Although our understanding of Martian molecules is limited and incomplete, the information we have indicates the possibility of life on the Red Planet billions of years ago.
The molecules were actually extracted by the Curiosity rover from a section of mudstones in Gale Crater called the Murray Formation; research on the discovery was published in 2018. The first experiments identified a number of molecules, including a group of aromatic compounds called thiophenes.
#BREAKING @NASA news! @MarsCuriosity rover found organic molecules on Mars! While this doesn’t mean that we’ve found concrete evidence of life on Mars, it is a good sign in our continuing search. We’re sending the Mars 2020 rover to dig deeper! https://t.co/sU0wYlkZSu
– Jim Bridenstine (@JimBridenstine) June 7, 2018
Here on Earth, these connections are usually found in some pretty interesting places. They are found in crude oil – from compressed and overheated dead organisms such as zooplankton and algae; and coal from compressed and overheated dead plants.
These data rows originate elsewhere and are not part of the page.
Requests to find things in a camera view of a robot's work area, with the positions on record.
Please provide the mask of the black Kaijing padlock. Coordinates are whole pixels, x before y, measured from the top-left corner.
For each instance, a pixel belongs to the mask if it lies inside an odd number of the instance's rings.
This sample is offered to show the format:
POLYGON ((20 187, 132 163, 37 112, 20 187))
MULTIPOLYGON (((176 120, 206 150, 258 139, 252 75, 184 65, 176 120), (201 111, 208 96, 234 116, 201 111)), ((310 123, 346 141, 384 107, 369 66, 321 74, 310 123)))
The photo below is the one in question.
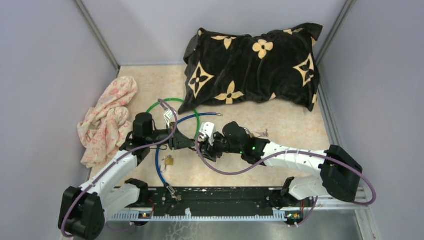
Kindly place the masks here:
POLYGON ((194 152, 200 152, 201 154, 203 154, 203 150, 202 150, 202 146, 203 143, 199 142, 198 144, 196 144, 195 142, 192 143, 192 146, 189 147, 190 150, 194 151, 194 152))

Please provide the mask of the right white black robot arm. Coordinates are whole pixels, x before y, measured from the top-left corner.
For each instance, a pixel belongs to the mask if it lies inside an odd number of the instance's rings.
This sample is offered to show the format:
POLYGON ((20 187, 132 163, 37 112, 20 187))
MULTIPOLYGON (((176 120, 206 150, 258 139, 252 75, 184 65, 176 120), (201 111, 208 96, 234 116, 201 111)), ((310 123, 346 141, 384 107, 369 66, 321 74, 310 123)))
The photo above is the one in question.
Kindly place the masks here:
POLYGON ((363 168, 341 146, 327 150, 306 150, 284 146, 252 135, 235 121, 224 126, 222 132, 211 122, 202 123, 195 149, 203 162, 216 161, 224 153, 240 154, 256 166, 287 168, 306 177, 289 177, 281 190, 287 206, 319 196, 331 196, 345 203, 356 200, 363 168))

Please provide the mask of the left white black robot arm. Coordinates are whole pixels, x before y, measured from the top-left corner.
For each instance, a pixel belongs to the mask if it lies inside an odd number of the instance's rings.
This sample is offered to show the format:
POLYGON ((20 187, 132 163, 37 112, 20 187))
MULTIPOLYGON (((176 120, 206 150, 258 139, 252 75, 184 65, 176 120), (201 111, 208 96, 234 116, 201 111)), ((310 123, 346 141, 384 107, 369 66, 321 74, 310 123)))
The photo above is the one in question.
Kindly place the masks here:
POLYGON ((180 150, 192 148, 195 143, 178 130, 177 121, 168 123, 165 129, 156 129, 150 113, 137 114, 132 131, 113 159, 90 180, 64 191, 58 219, 62 235, 94 240, 105 223, 125 207, 146 206, 150 200, 146 183, 130 179, 121 187, 117 184, 140 165, 152 147, 161 145, 180 150))

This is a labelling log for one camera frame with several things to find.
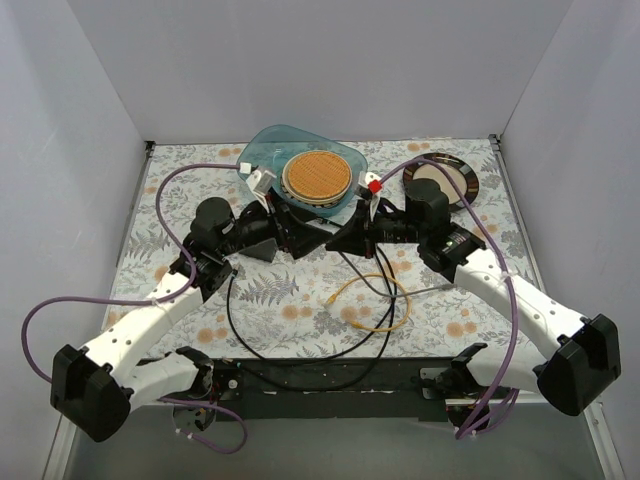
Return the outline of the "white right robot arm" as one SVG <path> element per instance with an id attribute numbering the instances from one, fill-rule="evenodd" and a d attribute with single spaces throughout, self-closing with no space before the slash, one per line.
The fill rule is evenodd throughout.
<path id="1" fill-rule="evenodd" d="M 588 318 L 551 299 L 517 274 L 469 230 L 452 222 L 449 199 L 429 179 L 410 181 L 405 208 L 372 213 L 361 199 L 329 251 L 370 258 L 378 244 L 414 244 L 424 265 L 511 321 L 539 355 L 492 354 L 475 344 L 458 354 L 434 387 L 475 397 L 491 384 L 541 394 L 576 416 L 621 374 L 618 330 L 608 317 Z"/>

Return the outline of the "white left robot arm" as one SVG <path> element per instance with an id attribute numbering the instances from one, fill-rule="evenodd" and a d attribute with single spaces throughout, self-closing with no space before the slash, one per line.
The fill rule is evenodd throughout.
<path id="1" fill-rule="evenodd" d="M 102 442 L 150 401 L 173 393 L 205 398 L 213 386 L 206 355 L 185 347 L 148 364 L 141 362 L 143 356 L 224 284 L 232 273 L 228 256 L 249 252 L 271 260 L 282 250 L 299 259 L 330 237 L 276 200 L 254 201 L 239 216 L 223 198 L 202 201 L 183 252 L 143 305 L 83 347 L 66 345 L 56 353 L 51 405 L 92 440 Z"/>
The compound is believed to be formed abiotically, that is, through a physical rather than biological process when sulfur reacts with organic hydrocarbons at temperatures above 120 degrees Celsius (248 ° F), a reaction called thermochemical sulfate reduction (TSR).
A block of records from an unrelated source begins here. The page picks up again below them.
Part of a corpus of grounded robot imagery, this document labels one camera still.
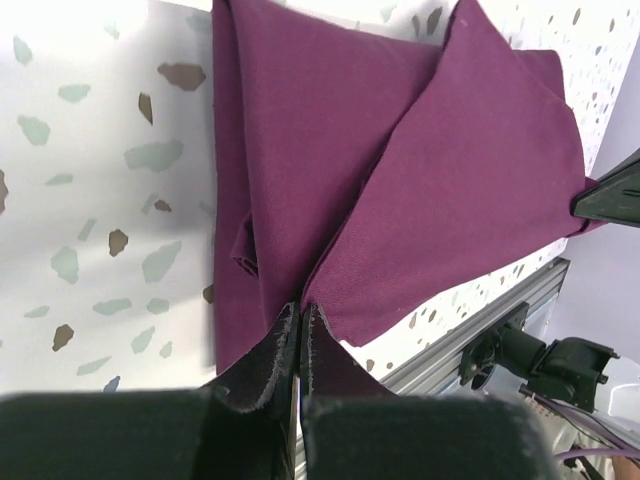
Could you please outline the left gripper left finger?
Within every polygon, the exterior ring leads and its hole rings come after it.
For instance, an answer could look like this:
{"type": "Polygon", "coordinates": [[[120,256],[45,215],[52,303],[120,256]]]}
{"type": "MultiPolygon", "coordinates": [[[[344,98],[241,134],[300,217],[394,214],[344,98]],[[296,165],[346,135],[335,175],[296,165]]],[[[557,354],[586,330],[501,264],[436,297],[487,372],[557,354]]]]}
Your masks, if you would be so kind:
{"type": "Polygon", "coordinates": [[[1,400],[4,479],[292,479],[300,310],[195,389],[1,400]]]}

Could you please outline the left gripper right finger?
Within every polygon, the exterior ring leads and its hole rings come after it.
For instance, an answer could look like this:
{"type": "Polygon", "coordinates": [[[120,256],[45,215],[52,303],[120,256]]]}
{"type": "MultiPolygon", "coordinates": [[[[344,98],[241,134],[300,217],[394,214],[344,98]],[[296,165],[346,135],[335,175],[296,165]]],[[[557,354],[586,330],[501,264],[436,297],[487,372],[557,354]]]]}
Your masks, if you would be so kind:
{"type": "Polygon", "coordinates": [[[522,404],[399,396],[333,338],[316,304],[303,317],[301,426],[309,479],[555,479],[542,428],[522,404]]]}

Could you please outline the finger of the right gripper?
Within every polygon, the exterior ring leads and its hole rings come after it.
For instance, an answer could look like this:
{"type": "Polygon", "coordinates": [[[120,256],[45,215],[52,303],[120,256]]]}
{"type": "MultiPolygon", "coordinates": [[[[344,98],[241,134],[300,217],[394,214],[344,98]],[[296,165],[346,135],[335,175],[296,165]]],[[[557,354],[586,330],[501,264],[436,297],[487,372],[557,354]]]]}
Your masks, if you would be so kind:
{"type": "Polygon", "coordinates": [[[572,201],[574,217],[620,225],[640,222],[639,151],[601,177],[572,201]]]}

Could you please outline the purple cloth mat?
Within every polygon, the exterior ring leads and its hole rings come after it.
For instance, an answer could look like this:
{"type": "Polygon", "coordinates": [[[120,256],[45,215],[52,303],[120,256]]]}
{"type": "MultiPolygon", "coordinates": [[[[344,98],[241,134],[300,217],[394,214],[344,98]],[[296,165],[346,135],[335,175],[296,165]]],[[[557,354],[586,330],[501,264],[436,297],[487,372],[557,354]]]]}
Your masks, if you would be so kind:
{"type": "Polygon", "coordinates": [[[215,362],[290,302],[363,346],[431,297],[593,223],[552,50],[515,50],[475,1],[442,45],[273,1],[213,5],[215,362]]]}

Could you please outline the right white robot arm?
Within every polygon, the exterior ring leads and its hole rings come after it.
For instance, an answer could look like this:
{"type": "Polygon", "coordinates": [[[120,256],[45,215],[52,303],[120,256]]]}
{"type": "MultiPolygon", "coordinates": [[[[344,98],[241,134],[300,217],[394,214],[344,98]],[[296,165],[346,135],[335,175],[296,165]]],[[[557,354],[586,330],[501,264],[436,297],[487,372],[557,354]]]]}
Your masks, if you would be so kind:
{"type": "MultiPolygon", "coordinates": [[[[639,226],[639,153],[574,197],[571,214],[596,221],[639,226]]],[[[522,302],[480,333],[462,351],[460,383],[482,385],[497,365],[526,381],[528,391],[584,412],[639,421],[639,365],[614,349],[570,337],[550,344],[524,332],[529,305],[522,302]]]]}

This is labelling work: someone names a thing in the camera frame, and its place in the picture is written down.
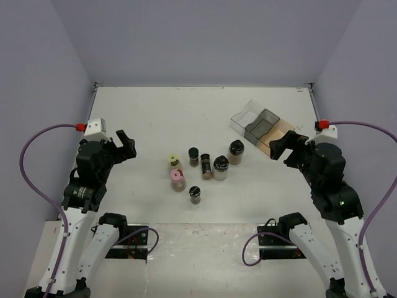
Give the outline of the brown spice jar black lid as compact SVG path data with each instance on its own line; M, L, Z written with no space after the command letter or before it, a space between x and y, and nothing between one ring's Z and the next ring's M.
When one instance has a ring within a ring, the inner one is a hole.
M228 149L228 160L231 165L240 164L244 154L244 144L241 140L235 140L230 143Z

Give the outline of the yellow lid spice jar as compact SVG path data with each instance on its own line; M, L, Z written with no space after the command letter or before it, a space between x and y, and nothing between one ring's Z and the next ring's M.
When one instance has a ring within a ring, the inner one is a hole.
M182 169L182 163L179 155L170 154L167 158L169 170Z

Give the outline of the large white salt jar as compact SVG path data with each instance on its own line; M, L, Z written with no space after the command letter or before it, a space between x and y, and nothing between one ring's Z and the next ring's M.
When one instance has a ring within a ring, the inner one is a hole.
M224 181L228 174L229 164L227 157L224 155L215 158L212 170L213 178L217 181Z

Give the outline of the pink lid spice jar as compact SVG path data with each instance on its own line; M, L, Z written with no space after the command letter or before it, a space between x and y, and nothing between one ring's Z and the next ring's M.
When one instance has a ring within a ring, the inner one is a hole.
M170 172L171 187L176 192L182 192L186 187L186 181L181 169L173 169Z

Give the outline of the black label spice bottle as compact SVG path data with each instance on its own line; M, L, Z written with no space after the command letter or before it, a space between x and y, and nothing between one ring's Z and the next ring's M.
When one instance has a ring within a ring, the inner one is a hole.
M202 178L204 180L212 179L210 155L208 153L201 154L200 160L201 160L201 167L202 167Z

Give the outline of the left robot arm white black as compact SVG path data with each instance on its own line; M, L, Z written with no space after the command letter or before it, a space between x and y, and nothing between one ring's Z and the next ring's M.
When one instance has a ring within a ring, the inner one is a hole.
M83 249L107 191L110 172L115 165L136 157L135 141L123 130L118 130L116 134L122 143L118 147L103 129L93 130L89 124L74 125L74 129L84 136L61 204L27 181L37 194L57 208L61 228L47 270L39 284L26 291L26 297L89 297L88 277L93 275L110 248L115 243L125 242L129 236L124 215L105 214L97 235L88 249Z

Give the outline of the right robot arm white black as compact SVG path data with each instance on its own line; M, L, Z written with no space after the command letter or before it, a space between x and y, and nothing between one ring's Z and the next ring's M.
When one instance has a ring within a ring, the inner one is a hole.
M313 234L301 214L279 219L277 238L293 243L305 255L321 278L326 297L388 297L370 257L366 240L360 232L364 212L356 191L344 181L346 161L339 147L288 131L269 143L270 157L280 158L286 149L292 152L284 164L296 168L311 189L311 199L331 232L338 260L335 260Z

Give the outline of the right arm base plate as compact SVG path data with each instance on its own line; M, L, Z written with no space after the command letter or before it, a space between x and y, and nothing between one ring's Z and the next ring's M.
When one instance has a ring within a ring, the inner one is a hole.
M270 218L264 225L257 226L257 232L274 233L278 235L277 221ZM295 246L269 235L258 236L259 253L263 260L298 260L305 255Z

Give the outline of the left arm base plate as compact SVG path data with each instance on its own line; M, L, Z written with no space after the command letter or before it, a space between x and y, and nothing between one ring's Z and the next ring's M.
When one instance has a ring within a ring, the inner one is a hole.
M143 231L113 246L105 256L114 260L147 260L148 232Z
However, although this reaction is abiotic, hydrocarbons and sulfur can be of biological origin. So scientists began to investigate how thiophenes could have formed on Mars.
“We have identified several biological pathways for thiophenes that seem more likely than chemical ones, but we still need proof,” said astrobiologist Dirk Schulze-Makuch of Washington State University.
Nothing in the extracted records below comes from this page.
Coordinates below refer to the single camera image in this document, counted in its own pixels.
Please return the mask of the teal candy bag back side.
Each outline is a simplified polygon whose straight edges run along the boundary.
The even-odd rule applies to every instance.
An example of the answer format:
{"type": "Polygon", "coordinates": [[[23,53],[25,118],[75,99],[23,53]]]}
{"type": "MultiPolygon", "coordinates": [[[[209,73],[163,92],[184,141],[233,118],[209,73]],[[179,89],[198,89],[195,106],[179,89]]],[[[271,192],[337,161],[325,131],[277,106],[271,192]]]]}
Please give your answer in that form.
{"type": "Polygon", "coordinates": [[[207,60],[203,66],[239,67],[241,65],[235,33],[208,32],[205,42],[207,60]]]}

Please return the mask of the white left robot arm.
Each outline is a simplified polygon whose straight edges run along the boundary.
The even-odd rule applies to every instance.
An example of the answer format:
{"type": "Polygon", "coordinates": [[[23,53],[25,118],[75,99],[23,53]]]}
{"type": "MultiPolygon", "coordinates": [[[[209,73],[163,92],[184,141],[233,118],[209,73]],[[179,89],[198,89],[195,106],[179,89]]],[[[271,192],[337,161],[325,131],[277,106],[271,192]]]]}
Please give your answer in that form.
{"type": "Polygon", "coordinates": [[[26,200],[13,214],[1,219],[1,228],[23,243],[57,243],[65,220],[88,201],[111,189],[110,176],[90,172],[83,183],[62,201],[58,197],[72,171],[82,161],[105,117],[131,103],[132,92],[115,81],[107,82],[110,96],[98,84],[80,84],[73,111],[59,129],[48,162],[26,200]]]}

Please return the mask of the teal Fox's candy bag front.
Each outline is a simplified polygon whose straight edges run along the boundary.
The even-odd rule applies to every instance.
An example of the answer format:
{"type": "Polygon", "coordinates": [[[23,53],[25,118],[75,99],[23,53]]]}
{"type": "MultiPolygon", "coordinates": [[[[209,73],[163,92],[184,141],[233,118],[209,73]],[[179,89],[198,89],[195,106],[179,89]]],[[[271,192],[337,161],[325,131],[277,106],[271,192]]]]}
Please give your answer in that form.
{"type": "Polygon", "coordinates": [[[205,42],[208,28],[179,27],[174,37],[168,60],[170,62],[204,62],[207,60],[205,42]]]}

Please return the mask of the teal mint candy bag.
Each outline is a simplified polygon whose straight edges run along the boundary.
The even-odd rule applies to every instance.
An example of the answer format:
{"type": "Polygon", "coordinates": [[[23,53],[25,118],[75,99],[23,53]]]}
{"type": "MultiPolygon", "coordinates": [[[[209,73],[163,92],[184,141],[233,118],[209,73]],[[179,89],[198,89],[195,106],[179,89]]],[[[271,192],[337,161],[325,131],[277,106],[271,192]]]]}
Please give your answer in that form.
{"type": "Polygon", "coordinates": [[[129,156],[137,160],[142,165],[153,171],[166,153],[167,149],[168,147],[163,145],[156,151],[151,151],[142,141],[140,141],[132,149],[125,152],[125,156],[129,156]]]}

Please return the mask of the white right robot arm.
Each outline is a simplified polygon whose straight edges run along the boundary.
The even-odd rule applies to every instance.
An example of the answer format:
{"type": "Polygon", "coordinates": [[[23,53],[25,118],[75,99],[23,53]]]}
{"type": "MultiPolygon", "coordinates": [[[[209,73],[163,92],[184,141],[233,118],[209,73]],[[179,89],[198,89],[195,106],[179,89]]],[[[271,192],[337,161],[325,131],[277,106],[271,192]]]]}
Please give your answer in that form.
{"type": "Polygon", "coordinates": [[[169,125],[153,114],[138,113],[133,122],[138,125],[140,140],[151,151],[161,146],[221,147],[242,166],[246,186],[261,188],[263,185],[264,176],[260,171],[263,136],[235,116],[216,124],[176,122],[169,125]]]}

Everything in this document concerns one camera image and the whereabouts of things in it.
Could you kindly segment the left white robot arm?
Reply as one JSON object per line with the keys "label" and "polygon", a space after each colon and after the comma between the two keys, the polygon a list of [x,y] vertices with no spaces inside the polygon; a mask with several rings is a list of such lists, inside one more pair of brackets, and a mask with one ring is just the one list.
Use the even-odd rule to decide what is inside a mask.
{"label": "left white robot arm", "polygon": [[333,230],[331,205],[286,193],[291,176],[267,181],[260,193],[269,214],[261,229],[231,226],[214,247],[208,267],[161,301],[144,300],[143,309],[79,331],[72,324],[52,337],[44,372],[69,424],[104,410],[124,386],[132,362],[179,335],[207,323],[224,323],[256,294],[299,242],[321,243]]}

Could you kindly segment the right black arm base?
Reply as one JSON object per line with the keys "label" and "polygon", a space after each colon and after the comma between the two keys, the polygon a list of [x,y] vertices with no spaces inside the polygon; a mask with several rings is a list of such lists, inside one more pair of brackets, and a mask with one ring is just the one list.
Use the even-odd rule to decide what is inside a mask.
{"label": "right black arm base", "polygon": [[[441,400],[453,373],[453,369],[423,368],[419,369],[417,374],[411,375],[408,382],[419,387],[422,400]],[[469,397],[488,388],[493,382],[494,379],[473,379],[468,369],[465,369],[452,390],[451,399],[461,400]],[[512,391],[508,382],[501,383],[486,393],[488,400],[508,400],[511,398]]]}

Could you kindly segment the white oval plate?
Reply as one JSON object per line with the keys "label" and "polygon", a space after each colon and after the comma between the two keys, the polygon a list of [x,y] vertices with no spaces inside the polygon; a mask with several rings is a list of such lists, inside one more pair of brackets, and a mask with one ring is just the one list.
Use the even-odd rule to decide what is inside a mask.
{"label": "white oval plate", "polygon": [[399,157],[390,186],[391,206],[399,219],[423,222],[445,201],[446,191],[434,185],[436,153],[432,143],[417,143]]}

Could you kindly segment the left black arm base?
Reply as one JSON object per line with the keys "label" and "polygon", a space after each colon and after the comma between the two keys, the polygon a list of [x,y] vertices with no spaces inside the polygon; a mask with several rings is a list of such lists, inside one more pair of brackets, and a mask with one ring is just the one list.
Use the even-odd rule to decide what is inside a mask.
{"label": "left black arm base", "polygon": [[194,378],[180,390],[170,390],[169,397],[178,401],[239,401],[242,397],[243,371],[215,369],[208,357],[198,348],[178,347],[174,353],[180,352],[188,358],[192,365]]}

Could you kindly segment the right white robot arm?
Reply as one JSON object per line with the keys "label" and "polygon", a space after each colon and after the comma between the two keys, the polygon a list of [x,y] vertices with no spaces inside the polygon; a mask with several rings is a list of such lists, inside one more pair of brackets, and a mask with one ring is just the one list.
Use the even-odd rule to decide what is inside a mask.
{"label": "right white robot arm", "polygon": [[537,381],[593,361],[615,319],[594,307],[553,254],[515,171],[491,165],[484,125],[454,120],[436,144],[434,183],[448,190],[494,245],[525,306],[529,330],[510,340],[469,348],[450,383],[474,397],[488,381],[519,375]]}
“If you find thiophenes on Earth, you would think they are biological, but on Mars, of course, the bar to prove this should be slightly higher.”
There are several ways thiophenes could have appeared on Mars without the need for life. For example, thiophenes have been found in meteorites; so extraterrestrial stones could carry molecules in them.
Geological processes can also generate the heat needed to reduce sulfate, especially when Mars was volcanically active; and volcanic activity, of course, also produces sulfur.
But there is something interesting about the Martian thiophenes. The processes described above require the sulfur to be nucleophilic, that is, the sulfur atoms donate electrons to form a bond with their reaction partner. However, most of the sulfur on Mars exists as non-nucleophilic sulfates.
They can be reduced to nucleophilic sulfides. But there is another possibility – biological sulfate reduction (BSR). Some bacteria – and even white truffles, although you probably won't find them on Mars – can synthesize thiophenes.
It is therefore entirely possible that when Mars was warmer and wetter than it is today, about 3 billion years ago, bacterial colonies existed and produced thiophenes. This can happen even at subzero temperatures.
Unfortunately, the sample was slightly damaged. Curiosity uses a method of analysis called pyrolysis, which heats samples to 500 degrees Celsius. So there is a limit to the knowledge we can learn from what has survived.
But the Rosalind Franklin rover, scheduled for release in July, will have a much less destructive instrument on board. Thus, any thiophenes he digs up from the Martian soil may be more intact when applied.
In addition, the isotopes of carbon and sulfur can also be indicative. This is because living organisms prefer lighter isotopes; if thiophenes contain lighter isotopes, this may also indicate biological processes.
“I think it will take us to actually send people there, and the astronauts can see moving microbes through a microscope, to accurately prove the existence of life on Mars.”
The study was published in Astrobiology.